Although Cruyff fought hard against the convention that top players were getting taller and longer, he seemed to lose the battle around the turn of the millennium. When Guardiola left Barcelona at the age of thirty, only Brescia wanted him. He ended his career in anonymity, with clubs in Qatar and Mexico. “I haven’t changed. My qualities have not disappeared,” Guardiola told The Guardian in an interview in 2004. ‘It’s purely that football is different now. It is played at a higher tempo and is much more physical. The tactics are different now. You have to be good in winning the ball back. If you can also fit, well, that’s a bonus.’
Coach Pep took it to a different level
As a coach, Guardiola corrected these views. He developed a style of play that was based on possession. His selection criteria were therefore different. “My first question is always: can this guy dribble? I only want players who can dribble. Because hiring and fitting well can be learned later. Dribbling is the key.’
For that core skill, being small was suddenly an advantage. Xavi, Andrés Iniesta and Lionel Messi had a lower centre of gravity than many of their opponents, allowing them to change direction more quickly. Which was a big advantage in the ever smaller spaces. Moreover, by standing well in case of ball loss, their biggest shortcoming could be masked. When Messi (1 meter 69), Iniesta (1 meter 70) and Xavi (1 meter 70) together formed the Golden Ball stage in 2010, Cruyff had proved to be right again.
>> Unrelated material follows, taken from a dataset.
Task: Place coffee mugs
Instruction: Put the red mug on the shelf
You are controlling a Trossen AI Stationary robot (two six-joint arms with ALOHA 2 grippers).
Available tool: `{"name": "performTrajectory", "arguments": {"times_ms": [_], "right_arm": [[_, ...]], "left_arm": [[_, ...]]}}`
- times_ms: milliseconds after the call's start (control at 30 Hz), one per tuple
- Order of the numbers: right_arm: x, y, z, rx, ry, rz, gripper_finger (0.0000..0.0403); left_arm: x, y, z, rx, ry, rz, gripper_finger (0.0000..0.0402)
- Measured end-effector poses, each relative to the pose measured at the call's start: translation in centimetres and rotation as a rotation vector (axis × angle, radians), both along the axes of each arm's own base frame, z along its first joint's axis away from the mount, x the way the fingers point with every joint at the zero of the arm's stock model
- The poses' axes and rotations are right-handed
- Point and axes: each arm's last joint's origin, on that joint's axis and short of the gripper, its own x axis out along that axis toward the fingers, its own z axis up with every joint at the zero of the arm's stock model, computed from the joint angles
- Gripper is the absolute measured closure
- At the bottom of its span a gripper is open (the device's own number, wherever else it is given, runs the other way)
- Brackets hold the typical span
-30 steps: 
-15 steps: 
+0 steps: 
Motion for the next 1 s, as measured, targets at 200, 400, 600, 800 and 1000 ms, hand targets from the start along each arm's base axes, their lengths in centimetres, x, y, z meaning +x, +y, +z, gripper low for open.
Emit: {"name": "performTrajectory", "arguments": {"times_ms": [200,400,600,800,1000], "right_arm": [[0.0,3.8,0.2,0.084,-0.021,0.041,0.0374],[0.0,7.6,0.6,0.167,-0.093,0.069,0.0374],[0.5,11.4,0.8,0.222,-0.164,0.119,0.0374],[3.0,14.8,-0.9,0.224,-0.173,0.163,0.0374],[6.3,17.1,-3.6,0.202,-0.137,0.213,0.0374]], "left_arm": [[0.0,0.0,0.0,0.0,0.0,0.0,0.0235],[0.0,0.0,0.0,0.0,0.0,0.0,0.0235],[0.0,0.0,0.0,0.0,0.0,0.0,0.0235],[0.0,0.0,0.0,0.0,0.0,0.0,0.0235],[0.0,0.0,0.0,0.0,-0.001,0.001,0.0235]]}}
In fact, between 1960 and 2021, the average height of a player in the top five of the Ballon d’Or election has barely increased. Where the average Dutchman has grown about eight centimeters in that time frame due to better nutrition and health care, this appears to be only two centimeters for top football players. Against physical monsters such as Cristiano Ronaldo, Robert Lewandowski and Virgil van Dijk there are still fine-tuned little ones like Luka Modric, Pedri and Lionel Messi.
Bottom line
In most lines, the extremes in length are as far apart as in the normal population. Traditionally, central defenders are a bit bigger, but even there seems to be a change taking place as top teams want to defend further and further away from their own goal. Jurriën Timber, Lisandro Martínez, Jules Koundé and David Alaba are examples of this. Defenses with three men in the center offer extra opportunities for these type of defenders.
FIFA concluded after the 2014 World Cup that the little ones were the ones who laughed last: ‘It is not easy to find another contact sport that remains so accessible to small players.’ We owe this partly to Cruyff’s vendetta. Who worked hard for the little technicians when the lovers of physical football threatened to exclude them.’